Hace prácticamente cuatro años LA NUEVA ESPAÑA publicaba dos cartas que dirigía a su director haciendo referencia en la primera (25.2.04) a la discordancia existente entre el «sentido común», las actuaciones de los tribunales de justicia, la inconsecuencia de algunas sentencias, y los permisos concedidos a reclusos. En lo que a la segunda se refiere (24.5.04), llamaba la atención sobre el grave riesgo que corrían miles de personas amenazadas no sólo de sufrir algún tipo de lesiones, sino también de conservar la vida.
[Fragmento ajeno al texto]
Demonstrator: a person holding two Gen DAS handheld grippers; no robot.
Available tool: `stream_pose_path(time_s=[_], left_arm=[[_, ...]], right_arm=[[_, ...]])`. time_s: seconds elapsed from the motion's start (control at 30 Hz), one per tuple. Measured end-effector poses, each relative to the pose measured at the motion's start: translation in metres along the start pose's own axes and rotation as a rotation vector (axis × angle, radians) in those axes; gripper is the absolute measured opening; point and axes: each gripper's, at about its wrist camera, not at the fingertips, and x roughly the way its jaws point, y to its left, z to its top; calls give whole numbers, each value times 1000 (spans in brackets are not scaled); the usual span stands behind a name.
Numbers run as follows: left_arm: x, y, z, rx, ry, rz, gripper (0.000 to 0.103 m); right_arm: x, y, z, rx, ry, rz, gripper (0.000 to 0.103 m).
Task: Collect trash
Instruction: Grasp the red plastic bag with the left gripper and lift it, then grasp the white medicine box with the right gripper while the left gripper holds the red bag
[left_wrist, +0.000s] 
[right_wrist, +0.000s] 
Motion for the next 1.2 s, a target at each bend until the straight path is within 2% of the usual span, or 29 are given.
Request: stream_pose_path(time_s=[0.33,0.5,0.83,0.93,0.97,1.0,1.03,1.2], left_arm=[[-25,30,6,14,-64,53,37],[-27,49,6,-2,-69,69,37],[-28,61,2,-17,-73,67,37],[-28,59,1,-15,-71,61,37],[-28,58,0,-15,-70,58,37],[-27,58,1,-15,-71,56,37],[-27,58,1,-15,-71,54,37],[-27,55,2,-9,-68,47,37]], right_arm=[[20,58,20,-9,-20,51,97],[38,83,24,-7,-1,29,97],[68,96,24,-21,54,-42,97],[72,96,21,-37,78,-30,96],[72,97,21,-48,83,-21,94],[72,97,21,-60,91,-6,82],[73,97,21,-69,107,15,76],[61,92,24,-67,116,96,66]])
Han sido muchas las voces que, unidas a las de las víctimas o las de sus familiares, clamaron por que se tomaran en serio y se diera solución a estos problemas, sin que se hubiera hecho ni puñetero caso. Esta circunstancia, en lo que a mí respecta, carecería de importancia, si no fuera que, aparte de lesiones, abusos sexuales, amenazas, extorsiones, etcétera, etcétera, que son innumerables, ya que, según datos estadísticos, facilitados por medios oficiales, las denuncias formuladas se cuentan por miles cada año; los homicidios, desde aquellas fechas, parecen sobrepasar los doscientos.
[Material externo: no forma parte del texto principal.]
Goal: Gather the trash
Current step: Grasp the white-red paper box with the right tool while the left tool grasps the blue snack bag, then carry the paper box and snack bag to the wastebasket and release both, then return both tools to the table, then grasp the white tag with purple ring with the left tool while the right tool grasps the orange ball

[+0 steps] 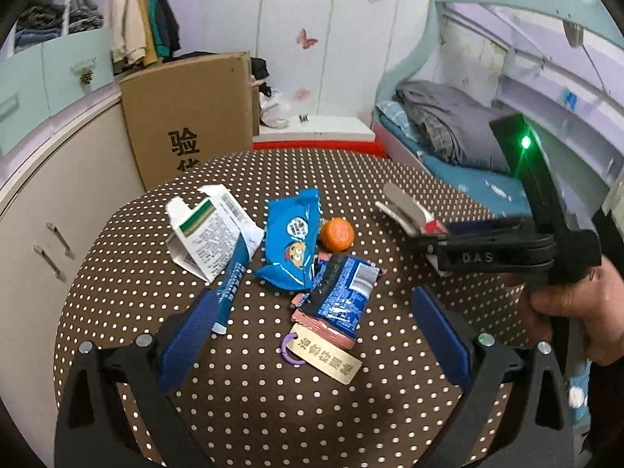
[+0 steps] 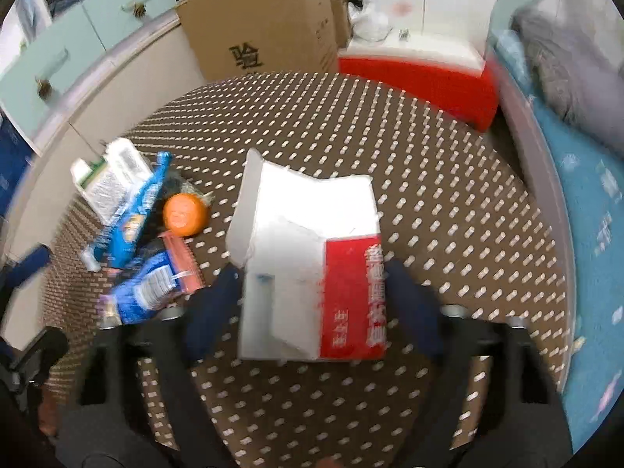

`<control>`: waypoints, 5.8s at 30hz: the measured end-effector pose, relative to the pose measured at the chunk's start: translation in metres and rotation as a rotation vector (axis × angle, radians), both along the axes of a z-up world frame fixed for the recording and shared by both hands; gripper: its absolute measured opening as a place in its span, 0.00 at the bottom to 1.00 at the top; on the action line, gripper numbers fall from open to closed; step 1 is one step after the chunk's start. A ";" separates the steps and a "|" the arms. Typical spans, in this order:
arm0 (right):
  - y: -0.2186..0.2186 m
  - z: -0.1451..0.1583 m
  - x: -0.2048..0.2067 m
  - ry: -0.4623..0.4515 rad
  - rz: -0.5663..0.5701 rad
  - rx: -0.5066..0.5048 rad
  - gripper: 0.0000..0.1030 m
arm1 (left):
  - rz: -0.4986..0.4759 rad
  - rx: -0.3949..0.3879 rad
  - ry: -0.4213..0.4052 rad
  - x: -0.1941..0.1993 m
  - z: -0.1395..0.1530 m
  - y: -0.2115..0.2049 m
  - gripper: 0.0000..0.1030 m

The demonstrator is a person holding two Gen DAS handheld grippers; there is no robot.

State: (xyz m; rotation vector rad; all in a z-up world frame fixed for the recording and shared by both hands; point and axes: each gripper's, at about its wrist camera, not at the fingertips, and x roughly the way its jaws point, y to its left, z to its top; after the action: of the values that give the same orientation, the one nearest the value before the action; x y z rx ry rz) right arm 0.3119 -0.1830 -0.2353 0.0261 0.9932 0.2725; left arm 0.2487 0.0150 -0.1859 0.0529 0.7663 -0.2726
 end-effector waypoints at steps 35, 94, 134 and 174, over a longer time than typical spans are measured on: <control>-0.120 0.030 -0.074 -0.100 -0.121 0.137 0.66 | -0.265 -0.023 0.095 0.016 -0.008 -0.094 0.34; -0.413 -0.067 -0.142 -0.022 -0.746 0.385 0.88 | -0.587 -0.035 0.204 0.054 -0.032 -0.401 0.89; -0.207 0.046 -0.114 -0.150 -0.381 0.233 0.94 | -0.172 -0.055 0.024 -0.002 0.029 -0.145 0.93; -0.047 0.024 -0.061 -0.074 -0.075 0.138 0.94 | 0.034 -0.004 0.147 0.002 -0.042 -0.005 0.41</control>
State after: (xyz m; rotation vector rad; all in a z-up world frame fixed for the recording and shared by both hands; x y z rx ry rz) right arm 0.2506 -0.2304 -0.2111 0.1773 0.8967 0.2708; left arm 0.2504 0.0097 -0.2275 0.0156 0.9119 -0.2475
Citaba ya entonces la falta de responsabilidad de quienes estaban obligados a tomar las decisiones adecuadas para evitar esta barbarie, y criticaba las medidas, que según lo legislado, se venían arbitrando, por considerarlas ineficaces. El tiempo, lamentablemente, se encargó de darme la razón.

Estamos comenzando el año y ya van un número considerable de víctimas y una cantidad importante de personas desaparecidas que hacen previsible puedan incrementar el número de aquéllas. Y, ahora, nos encontramos con el caso de Mari Luz, la niña andaluza, donde la ineficacia y los «errores» judiciales parecen colmar el vaso. Y la falta de coordinación resulta patente y patética.
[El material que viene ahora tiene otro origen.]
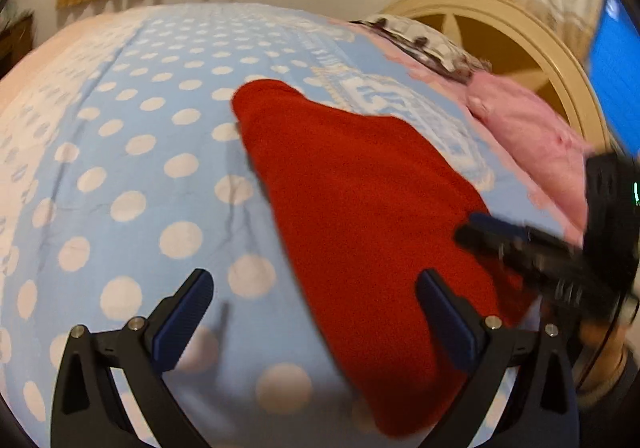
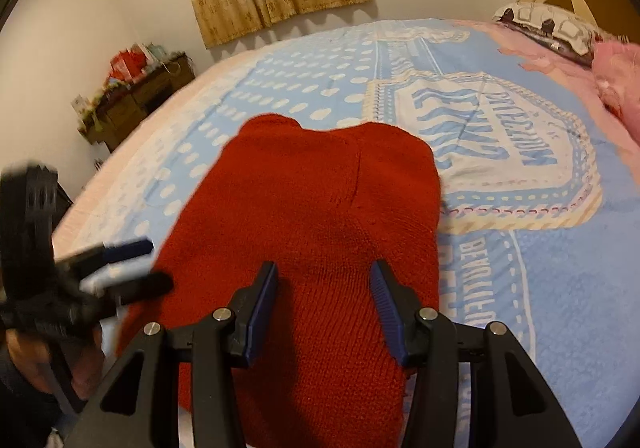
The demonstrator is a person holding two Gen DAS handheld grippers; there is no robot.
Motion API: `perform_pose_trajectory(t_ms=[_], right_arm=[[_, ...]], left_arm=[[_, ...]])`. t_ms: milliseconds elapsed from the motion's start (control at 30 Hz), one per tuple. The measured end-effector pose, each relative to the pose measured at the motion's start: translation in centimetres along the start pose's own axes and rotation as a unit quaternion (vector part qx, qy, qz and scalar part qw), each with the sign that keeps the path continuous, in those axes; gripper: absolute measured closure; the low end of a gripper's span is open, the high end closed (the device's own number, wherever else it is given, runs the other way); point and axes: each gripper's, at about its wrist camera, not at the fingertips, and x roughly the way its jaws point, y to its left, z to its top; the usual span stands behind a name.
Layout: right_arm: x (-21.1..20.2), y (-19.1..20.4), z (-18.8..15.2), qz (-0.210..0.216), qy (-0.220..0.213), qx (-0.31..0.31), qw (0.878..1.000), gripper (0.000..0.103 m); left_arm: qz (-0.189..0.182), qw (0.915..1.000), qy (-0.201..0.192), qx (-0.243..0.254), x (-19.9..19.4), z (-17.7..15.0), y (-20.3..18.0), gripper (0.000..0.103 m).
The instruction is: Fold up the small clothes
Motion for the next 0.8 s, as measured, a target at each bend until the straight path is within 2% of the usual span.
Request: perform_pose_trajectory(t_ms=[67, 133, 233, 333, 467, 600, 800], right_arm=[[-0.6, -0.7, 0.3, 0.018, -0.001, 0.028, 0.999, 0.053], [-1.8, -1.4, 0.8, 0.036, -0.010, 0.057, 0.998, 0.053], [-3.1, -2.3, 1.8, 0.010, -0.027, 0.058, 0.998, 0.048], [-2.9, -3.7, 3.0, -0.012, -0.022, 0.054, 0.998, 0.046], [-0.8, -6.1, 4.0, 0.010, 0.012, 0.092, 0.996, 0.040], [2.1, -7.8, 4.5, 0.013, 0.041, 0.104, 0.994, 0.039], [5.6, -9.8, 5.2, 0.053, 0.060, 0.138, 0.987, 0.037]], left_arm=[[0.014, 0.9993, 0.011, 0.033, 0.9, -0.9, -0.8, 0.000], [0.002, 0.9998, 0.010, 0.017, 1.0, -0.8, -0.5, 0.000], [-0.011, 0.9999, 0.004, -0.002, 0.5, -0.5, 0.1, 0.000], [-0.015, 0.9999, 0.002, -0.001, 0.6, -0.6, 0.0, 0.000], [-0.025, 0.9997, 0.008, -0.003, 1.1, -0.8, -0.1, 0.000], [-0.045, 0.9986, 0.017, -0.021, 1.8, -0.9, 0.5, 0.000], [-0.055, 0.9981, 0.015, -0.022, 2.1, -1.0, 0.5, 0.000]])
Al final de mi segundo escrito decía: «En estos días se oyen voces que hablan de "reinserción", "civismo", "ética" para buscar soluciones. Creo que es el buen camino. Pero ¿qué entienden por civismo? ¿De qué ética se habla? Efectivamente, no hay reinserción sin civismo, ni éste sin ética. Pero tampoco hay ética sin moral, que es la que da contenido y vida a estos conceptos. El eminente sociólogo francés Lipovetsky, en reciente conferencia, afirma: "La moral exige la religión; si no hay religión, no puede haber moral...". Y de esto es de lo que no se quiere hablar...».

Mucho me temo que, una vez más, vuelvan a resonar en nuestros oídos los mismos discursos con las mismas promesas y que tengan el mismo fin. Y todo, absolutamente todo, siga igual.